GOAL OF THE EXERCISE ▸ If a line in the material below has the word "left", copy it.
RECORDED INFORMATION section start
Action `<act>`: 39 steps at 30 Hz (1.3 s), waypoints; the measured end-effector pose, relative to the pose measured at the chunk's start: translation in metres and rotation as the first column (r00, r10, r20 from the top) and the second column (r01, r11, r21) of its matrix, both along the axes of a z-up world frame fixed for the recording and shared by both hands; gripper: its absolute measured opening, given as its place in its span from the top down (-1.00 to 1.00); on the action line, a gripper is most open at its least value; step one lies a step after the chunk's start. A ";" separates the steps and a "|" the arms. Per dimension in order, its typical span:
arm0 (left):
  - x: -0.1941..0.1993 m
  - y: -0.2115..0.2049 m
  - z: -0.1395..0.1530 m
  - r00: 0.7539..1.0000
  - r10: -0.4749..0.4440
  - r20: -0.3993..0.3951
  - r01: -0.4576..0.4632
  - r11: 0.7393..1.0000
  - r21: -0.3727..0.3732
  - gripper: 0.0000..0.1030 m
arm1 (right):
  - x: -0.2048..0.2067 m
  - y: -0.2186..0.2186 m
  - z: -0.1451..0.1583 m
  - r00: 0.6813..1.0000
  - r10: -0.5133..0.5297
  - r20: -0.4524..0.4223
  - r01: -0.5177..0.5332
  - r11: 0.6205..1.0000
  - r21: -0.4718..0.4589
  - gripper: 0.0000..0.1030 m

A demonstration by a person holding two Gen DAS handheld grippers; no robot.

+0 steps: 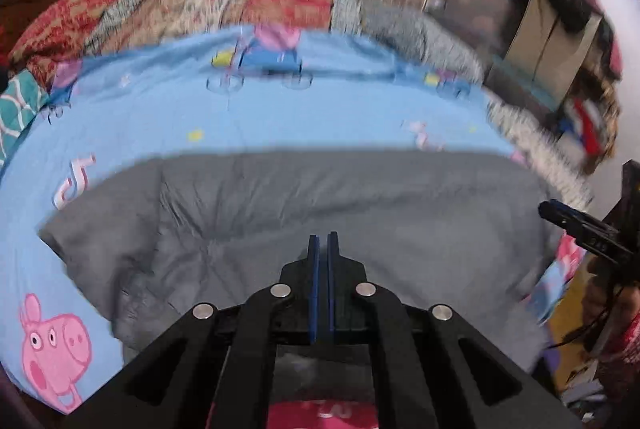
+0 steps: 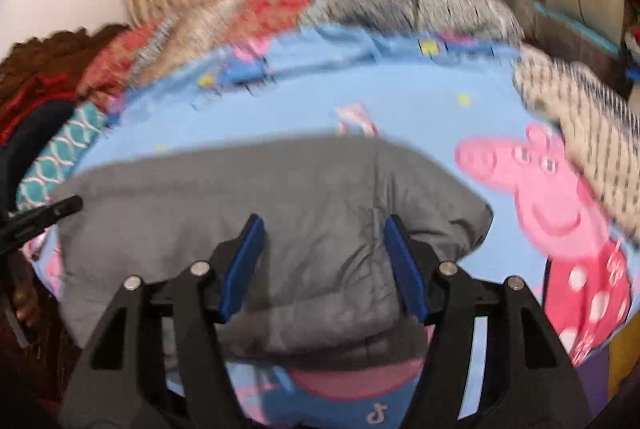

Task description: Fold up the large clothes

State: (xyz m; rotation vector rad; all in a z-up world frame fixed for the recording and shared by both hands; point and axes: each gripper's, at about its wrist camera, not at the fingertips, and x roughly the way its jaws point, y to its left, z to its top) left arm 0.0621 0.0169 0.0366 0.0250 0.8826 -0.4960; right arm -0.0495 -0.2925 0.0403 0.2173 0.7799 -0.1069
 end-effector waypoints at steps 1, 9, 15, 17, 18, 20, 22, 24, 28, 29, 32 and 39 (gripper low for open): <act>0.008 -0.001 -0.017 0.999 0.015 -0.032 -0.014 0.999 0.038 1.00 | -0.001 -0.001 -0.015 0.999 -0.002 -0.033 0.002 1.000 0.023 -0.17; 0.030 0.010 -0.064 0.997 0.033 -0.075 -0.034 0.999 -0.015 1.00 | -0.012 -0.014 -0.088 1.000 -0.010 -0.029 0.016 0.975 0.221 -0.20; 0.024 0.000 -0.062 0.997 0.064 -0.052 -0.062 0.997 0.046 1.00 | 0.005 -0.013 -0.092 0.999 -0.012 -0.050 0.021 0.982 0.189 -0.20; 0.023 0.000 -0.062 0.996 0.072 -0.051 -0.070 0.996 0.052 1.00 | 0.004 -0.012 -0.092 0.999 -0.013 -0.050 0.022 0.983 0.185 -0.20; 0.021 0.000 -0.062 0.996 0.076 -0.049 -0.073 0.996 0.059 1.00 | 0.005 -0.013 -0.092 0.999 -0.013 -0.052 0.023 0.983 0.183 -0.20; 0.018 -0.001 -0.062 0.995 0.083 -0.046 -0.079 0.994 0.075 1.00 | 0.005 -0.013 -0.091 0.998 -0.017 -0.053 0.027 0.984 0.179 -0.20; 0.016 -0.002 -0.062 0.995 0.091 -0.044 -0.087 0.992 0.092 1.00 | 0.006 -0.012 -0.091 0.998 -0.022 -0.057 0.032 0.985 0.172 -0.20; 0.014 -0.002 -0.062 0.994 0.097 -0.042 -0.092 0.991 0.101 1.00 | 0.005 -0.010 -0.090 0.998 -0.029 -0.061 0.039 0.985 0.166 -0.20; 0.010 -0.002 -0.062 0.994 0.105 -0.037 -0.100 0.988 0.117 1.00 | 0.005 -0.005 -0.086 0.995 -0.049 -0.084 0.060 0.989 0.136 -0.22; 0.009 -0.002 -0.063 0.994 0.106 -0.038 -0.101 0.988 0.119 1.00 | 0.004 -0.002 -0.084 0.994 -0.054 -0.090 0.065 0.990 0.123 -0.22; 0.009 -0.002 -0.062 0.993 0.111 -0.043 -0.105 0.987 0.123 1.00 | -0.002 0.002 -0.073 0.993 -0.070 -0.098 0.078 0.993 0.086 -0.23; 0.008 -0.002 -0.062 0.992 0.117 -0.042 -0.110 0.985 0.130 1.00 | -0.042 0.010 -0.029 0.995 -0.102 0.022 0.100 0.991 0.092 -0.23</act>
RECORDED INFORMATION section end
EXERCISE ANSWER ▸
arm0 (left):
State: (xyz m; rotation vector rad; all in a z-up world frame fixed for the recording and shared by both hands; point and axes: each gripper's, at about its wrist camera, not at the fingertips, and x roughly the way its jaws point, y to its left, z to its top) left arm 0.0621 0.0169 0.0366 0.0250 0.8826 -0.4960; right arm -0.0495 -0.2925 0.0403 0.2173 0.7799 -0.1069

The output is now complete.